Mr. Beaumont pointed his cigar at Danny. “I don’t
know what you’re talking about.”
“Throwing around a lot of doomsday mumbo-jumbo?”
“Mumbo-jumbo!?”
“Putting together a little flock of believers
to take back to wherever it is you people go? Oregon probably.
And you get these people to work your land and pay dues and
memorize sacred texts and you hide them from the world so
they don’t know any better and then one day everybody ends
up with a name containing a lot of Ks and Xs and wearing white
robes and lo and behold you got yourself a tax-free commune
full of people committing free love and gardening around a
big compost heap.”
Danny grabbed his head from exasperation and
stomped around in the shallow water.
“It’s just sitting there waiting for us, like
a giant mouth! A hungry giant mouth!”
“Are you sure about all this sucking-up business?”

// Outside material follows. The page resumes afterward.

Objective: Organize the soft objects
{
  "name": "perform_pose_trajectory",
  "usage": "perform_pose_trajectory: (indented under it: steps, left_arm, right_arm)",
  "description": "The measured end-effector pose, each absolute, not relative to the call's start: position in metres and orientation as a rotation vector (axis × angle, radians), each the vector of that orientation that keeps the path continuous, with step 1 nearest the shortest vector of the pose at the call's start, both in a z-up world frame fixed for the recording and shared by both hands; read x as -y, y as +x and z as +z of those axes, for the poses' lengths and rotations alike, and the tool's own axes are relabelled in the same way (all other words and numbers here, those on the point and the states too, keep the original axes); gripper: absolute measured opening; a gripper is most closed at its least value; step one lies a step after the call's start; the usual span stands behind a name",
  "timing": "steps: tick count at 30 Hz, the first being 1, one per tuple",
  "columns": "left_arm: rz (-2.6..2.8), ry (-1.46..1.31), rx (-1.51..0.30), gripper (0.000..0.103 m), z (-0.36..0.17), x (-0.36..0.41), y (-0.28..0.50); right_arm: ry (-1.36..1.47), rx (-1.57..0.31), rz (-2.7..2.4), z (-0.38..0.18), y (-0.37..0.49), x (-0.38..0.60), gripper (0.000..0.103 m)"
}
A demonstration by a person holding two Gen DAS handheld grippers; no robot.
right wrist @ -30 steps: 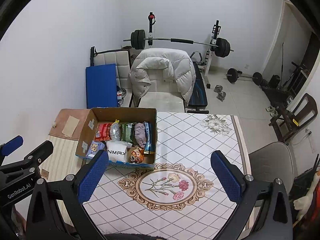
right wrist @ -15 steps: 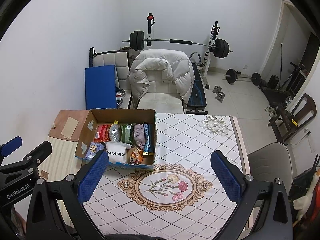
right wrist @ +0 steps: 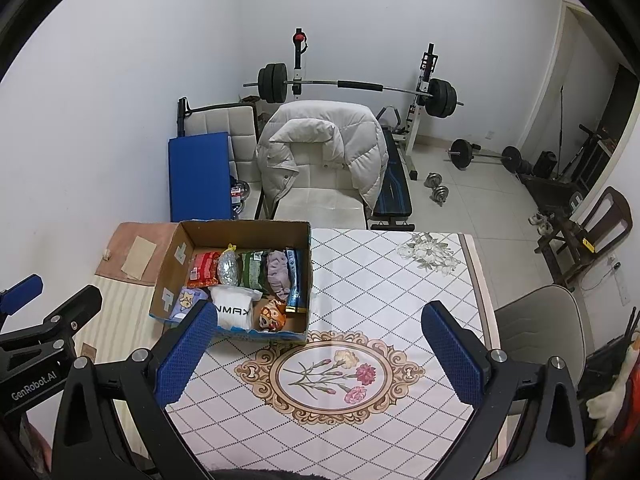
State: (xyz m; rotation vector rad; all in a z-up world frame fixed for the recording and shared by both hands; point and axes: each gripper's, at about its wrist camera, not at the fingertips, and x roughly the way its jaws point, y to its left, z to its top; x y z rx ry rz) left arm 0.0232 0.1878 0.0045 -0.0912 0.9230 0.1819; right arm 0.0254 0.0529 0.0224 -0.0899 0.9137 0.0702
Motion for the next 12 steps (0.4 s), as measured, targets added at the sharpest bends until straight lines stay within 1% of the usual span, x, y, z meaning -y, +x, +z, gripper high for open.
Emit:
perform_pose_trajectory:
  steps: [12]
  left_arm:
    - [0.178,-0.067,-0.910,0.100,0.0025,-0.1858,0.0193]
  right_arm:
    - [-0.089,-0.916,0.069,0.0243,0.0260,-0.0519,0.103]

Beaumont stood in ankle deep water, pants rolled up, hands
on hips and the cigar sticking out of his mouth.
“Where’d you hear this?”
“I read the papers.”
“Well so do I.”
“Well,” Poroni said. “You know if your spiral
theory is true there’s not much we can do about it.”

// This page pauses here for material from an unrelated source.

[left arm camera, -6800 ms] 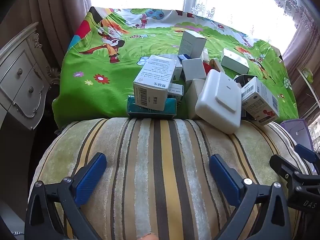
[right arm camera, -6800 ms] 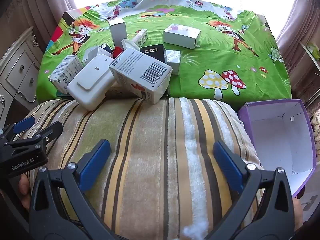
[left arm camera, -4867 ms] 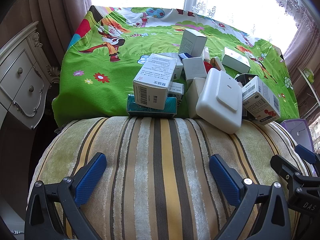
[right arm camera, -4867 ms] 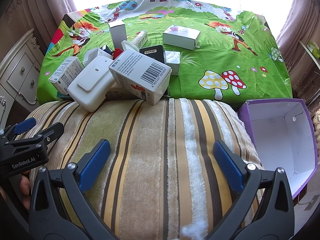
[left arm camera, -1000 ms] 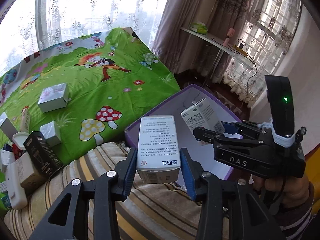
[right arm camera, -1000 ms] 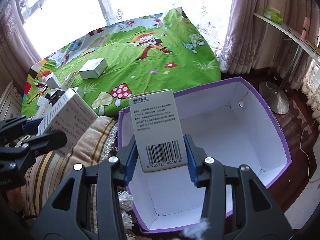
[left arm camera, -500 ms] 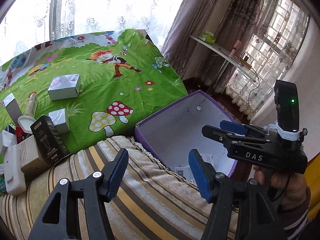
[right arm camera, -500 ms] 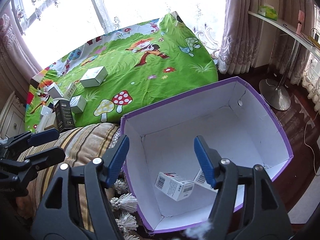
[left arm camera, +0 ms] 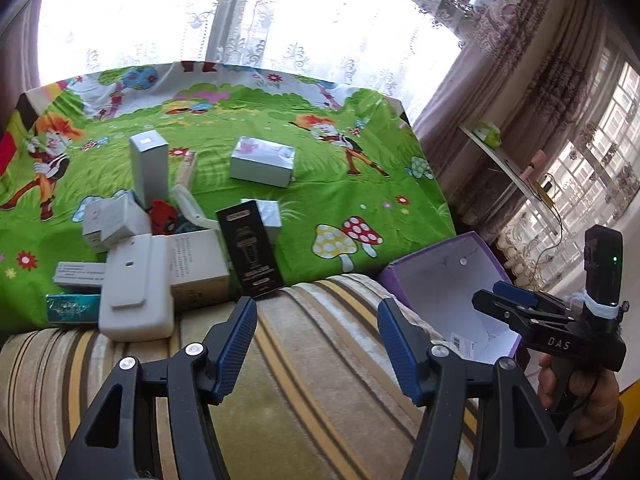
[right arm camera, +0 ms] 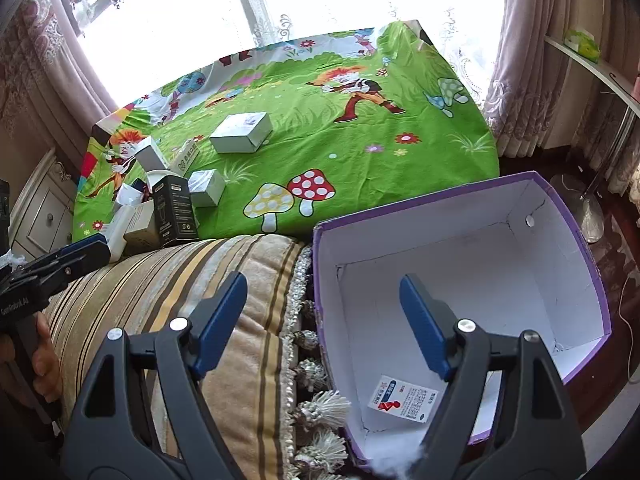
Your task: Organize rigid objects
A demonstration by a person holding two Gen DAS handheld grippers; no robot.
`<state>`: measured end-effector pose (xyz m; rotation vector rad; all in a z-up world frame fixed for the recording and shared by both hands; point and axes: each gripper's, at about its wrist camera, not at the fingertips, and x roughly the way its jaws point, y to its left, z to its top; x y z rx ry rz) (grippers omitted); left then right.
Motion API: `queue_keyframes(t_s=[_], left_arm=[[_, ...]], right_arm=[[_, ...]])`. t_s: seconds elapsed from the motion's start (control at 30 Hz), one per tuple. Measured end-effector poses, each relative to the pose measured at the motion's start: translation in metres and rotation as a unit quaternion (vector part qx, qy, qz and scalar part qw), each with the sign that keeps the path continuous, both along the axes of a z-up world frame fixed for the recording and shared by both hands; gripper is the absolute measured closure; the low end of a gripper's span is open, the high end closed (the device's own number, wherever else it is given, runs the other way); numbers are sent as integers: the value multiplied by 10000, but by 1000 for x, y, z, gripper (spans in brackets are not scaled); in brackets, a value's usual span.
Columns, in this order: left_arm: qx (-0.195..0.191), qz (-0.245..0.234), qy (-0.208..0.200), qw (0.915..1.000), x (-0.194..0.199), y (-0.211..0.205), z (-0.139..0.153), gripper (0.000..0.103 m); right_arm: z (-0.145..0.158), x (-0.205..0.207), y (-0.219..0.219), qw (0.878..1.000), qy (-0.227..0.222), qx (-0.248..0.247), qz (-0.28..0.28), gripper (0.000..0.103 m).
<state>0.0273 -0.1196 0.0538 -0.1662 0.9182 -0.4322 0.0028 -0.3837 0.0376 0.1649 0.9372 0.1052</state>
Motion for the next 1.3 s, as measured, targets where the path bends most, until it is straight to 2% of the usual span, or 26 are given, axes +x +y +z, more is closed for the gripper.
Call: queue_keyframes(t_s=[0.23,0.43,0.67,0.73,0.97,1.3], left_arm=[[-87,689,293,9972,7,54,-13,39],[205,1028,508,9932,16,74,-23,31],[612,1070,708,9898,32,82,-36,24],[659,1061,788,9890,38,84,-40,21],[722,1029,1085,9861,55,88,-55,21],[836,878,1187,9855,67,80,-67,21]], right_arm=[[2,9,28,9993,97,-158,336,20],[5,20,54,9976,207,-389,538,20],[-1,35,90,9952,363,-693,591,19],[-4,38,101,9933,396,-871,646,19],[-10,48,121,9868,496,-1396,651,19],[-20,71,147,9847,688,-1300,933,19]])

Poroni turned the canoe over and crawled into
its shade.
Beaumont pointed to Poroni with his cigar.
“Poroni’s right, you know. That’s the kind of
stuff the monks teach you up at the Temple. Taking things
in stride. They don’t worry about the spiral up there. Oh
sure, they might contemplate it, but they never worry about
it. The spiral is us, right Poroni?”
“Yessir, Mr. Beaumont.”
“Why don’t you tell Danny here about that project
you got going up there? That thing you guys are building,
that thing with the one big eye in the center. I forget the
name. What’s it called again Poroni?”
“You mean the Cyclops, Mr. Beaumont.”
“Of course. Cyclops.”
Mr. Beaumont turned toward Danny while pointing
his cigar at Poroni. “They’re building a giant Cyclops up
at the Temple. I don’t know what for. I’ll have to check it
out though. Sounds pretty interesting. Those guys at the Temple
are amazing.”
“You know,” Danny continued, “pretty soon none
of us will know our ages. You know why? Because everything’s
speeding up! The sun will rise and set at an alarming rate.

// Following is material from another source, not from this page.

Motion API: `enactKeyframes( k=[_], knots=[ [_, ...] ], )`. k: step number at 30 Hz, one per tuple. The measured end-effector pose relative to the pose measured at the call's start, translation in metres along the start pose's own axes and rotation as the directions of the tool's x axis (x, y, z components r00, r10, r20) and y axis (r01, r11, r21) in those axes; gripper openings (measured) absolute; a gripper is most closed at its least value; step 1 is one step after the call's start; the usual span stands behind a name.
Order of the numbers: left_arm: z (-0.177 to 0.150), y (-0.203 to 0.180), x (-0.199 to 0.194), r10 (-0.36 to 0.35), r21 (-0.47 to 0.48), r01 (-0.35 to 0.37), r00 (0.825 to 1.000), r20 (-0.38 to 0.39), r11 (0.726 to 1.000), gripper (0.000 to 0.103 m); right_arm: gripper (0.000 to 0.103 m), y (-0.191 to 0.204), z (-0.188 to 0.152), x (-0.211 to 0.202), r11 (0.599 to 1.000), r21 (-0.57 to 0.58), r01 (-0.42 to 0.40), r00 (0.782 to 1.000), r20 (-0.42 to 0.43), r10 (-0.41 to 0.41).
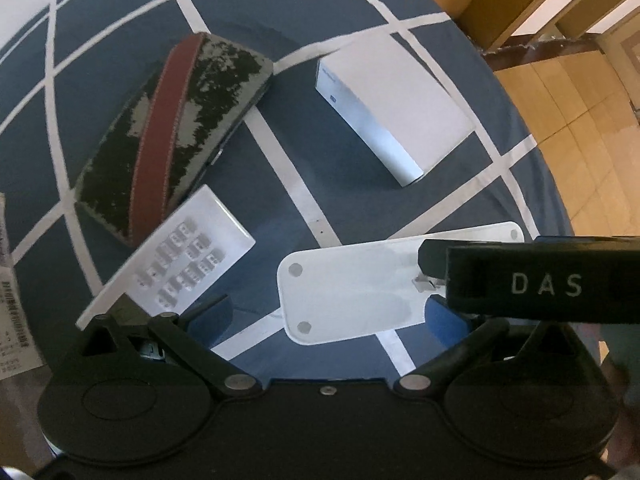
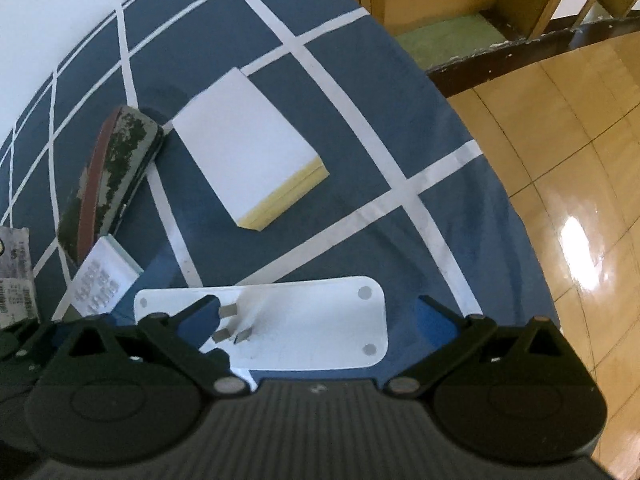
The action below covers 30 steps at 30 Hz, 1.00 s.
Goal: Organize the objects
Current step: 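Close the left tool on the white power strip, then carry the white power strip with the left tool over the box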
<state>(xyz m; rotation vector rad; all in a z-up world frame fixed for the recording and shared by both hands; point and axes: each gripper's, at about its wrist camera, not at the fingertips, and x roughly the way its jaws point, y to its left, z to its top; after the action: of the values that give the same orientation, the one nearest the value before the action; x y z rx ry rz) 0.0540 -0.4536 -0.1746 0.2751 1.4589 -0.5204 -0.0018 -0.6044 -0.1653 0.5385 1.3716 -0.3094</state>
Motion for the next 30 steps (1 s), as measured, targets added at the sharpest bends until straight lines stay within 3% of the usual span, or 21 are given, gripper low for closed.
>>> enactKeyframes(
  k=[6, 9, 14, 30],
  knots=[
    [0.004, -0.002, 0.009, -0.042, -0.002, 0.042, 0.999, -0.020, 0.999, 0.103, 0.100, -0.005, 0.000, 0.004, 0.999, 0.016, -0.032, 0.999, -0.027, 0.033],
    [0.005, -0.003, 0.010, -0.060, -0.002, 0.060, 0.998, -0.025, 0.998, 0.103, 0.091, -0.004, 0.000, 0.004, 0.998, 0.006, -0.057, 0.998, -0.026, 0.057],
    [0.007, -0.002, 0.010, -0.101, -0.019, 0.100, 0.994, -0.033, 0.995, 0.093, 0.089, -0.001, 0.000, 0.003, 0.999, -0.017, -0.050, 0.998, -0.025, 0.050],
    [-0.003, -0.002, -0.012, -0.072, -0.030, 0.072, 0.997, 0.004, 0.997, 0.093, 0.088, 0.012, -0.010, -0.018, 0.997, -0.054, -0.061, 0.998, 0.008, 0.062]
  ],
)
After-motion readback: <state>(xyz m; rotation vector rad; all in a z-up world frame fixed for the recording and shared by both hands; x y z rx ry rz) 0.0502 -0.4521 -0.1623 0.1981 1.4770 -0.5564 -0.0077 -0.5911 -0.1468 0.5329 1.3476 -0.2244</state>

Did you hear me? Alarming! Winter will last three days. All
the seasons will only last three days. At the beginning of
spring you’ll be able to say, ‘On the tenth day there will
be winter again’. And you’ll be right! And daylight savings
time? You can forget about it. No more of that stuff. It’s
over!”
Beaumont began laughing. He looked over at Poroni
and they began laughing together. After a few moments Beaumont
composed himself.
“They should call you Spiral Man, you know it?
They should give you your own show and call it The Spiral
Man Show.”
Poroni placed his hands behind his head, reclined
in the shade of the boat and laughed as he said, “Yeah, that’s
right, Mr. Beaumont. The Spiral Man Show.”
“Maybe a comic book, too. The dot over the ‘i’
could be a spiral, and the final ‘n’ could look like it’s
getting sucked into the little trademark sign.”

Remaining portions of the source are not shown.